Drug courts are specialized dockets that handle cases involving substance-abusing offenders through comprehensive supervision, drug and alcohol testing, treatment services and immediate sanctions and incentives. The majority of individuals participating in Ohio’s drug courts are heroin/opioid dependent.
Drug court programs have teams that are made up of: probation officers, prosecutors, defense counsel, substance abuse treatment personnel, case personnel, schools, children services personnel and other ancillary service providers. The treatment team meets with the drug court judge to staff cases, provide updates and make recommendations based on participant performance. Drug court participants meet, as a group, and appear before the drug court judge at least twice monthly, while many participants appear weekly.
The Circle for Recovery Programs (CFRO) are located in and administered by a total of nine Urban Minority Alcohol and Drug Addiction Outreach Programs (UMADAOPs) across the state of Ohio. The objective of the Circle for Recovery programs is to prevent relapse of chemical dependency and criminal recidivism among primarily African-American adult parolees. Relapse prevention services for the Circle of Recovery Programs include: employment/vocational training; GED/education; health education including AIDS/HIV/STD education; relationship education; peer support; violence prevention; and crisis intervention services.
In response to the Ohio’s heroin and opioid epidemic, the Ohio Department of Mental Health and Addiction Services (OhioMHAS) created the Specialized Dockets Payroll Subsidy Project to assist drug courts and other specialized docket programs with funding to effectively manage offenders in the community, thereby reducing commitments to the state prison system. Specialized docket programs that target addicted parents charged with abuse/neglect/dependency of their minor children were also eligible for funding.

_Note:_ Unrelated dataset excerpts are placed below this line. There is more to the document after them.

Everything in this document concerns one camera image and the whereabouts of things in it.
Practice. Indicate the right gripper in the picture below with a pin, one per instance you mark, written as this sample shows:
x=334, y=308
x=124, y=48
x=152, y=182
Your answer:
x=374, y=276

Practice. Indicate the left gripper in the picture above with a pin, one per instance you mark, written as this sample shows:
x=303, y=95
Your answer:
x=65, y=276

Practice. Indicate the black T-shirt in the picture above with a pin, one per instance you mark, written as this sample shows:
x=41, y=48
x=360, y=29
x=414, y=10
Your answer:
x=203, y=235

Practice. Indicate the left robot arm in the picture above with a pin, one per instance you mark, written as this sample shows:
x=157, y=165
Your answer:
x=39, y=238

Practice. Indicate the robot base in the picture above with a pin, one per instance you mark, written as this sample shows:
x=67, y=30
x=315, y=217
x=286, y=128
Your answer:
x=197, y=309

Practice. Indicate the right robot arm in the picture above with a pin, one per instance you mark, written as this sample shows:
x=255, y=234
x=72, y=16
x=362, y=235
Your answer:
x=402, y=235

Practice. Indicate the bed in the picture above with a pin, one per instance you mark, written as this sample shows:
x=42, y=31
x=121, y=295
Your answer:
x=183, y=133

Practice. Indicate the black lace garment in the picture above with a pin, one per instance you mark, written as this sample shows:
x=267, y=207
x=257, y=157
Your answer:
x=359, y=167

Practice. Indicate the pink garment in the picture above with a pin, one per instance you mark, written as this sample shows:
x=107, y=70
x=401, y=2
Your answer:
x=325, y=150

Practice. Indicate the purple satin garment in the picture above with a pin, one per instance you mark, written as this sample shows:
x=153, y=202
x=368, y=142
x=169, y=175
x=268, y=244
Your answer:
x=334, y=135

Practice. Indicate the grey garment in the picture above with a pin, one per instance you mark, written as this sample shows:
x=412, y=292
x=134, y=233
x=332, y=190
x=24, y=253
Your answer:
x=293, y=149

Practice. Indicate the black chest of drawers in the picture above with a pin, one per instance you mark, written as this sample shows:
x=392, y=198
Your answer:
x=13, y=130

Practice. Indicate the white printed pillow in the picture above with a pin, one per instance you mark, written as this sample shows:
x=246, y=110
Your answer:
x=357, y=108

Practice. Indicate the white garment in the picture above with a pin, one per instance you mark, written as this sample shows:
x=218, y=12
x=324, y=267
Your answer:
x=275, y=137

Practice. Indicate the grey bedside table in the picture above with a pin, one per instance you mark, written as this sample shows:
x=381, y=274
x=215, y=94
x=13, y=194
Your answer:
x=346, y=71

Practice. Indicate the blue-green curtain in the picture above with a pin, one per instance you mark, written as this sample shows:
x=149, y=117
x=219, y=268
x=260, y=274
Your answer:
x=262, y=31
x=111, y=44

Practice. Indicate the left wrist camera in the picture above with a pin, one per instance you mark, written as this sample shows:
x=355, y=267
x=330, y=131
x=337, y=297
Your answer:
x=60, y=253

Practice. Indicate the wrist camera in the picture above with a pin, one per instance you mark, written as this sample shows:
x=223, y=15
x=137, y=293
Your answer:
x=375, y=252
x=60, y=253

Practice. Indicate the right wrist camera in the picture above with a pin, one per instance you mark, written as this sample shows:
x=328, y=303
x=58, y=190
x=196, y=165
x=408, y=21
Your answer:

OhioMHAS provides funding to three Therapeutic Communities to treat offenders with substance abuse and mental health problems. The Therapeutic Communities are located in Franklin, Greene and Cuyahoga Counties.
The Ohio Criminal Justice Coordinating Center of Excellence promotes the Sequential Intercept Model, to assist communities in systematically approaching efforts to divert people with mental disorders from unnecessary arrest and incarceration.
The Ohio Department of Rehabilitation and Correction Reentry Website contains resources and information provided to offenders as they prepare for release.
The GAINS Center focusess on expanding access within the justice system of community-based services for adults diagnosed with co-occuring mental illness and substance use disorders.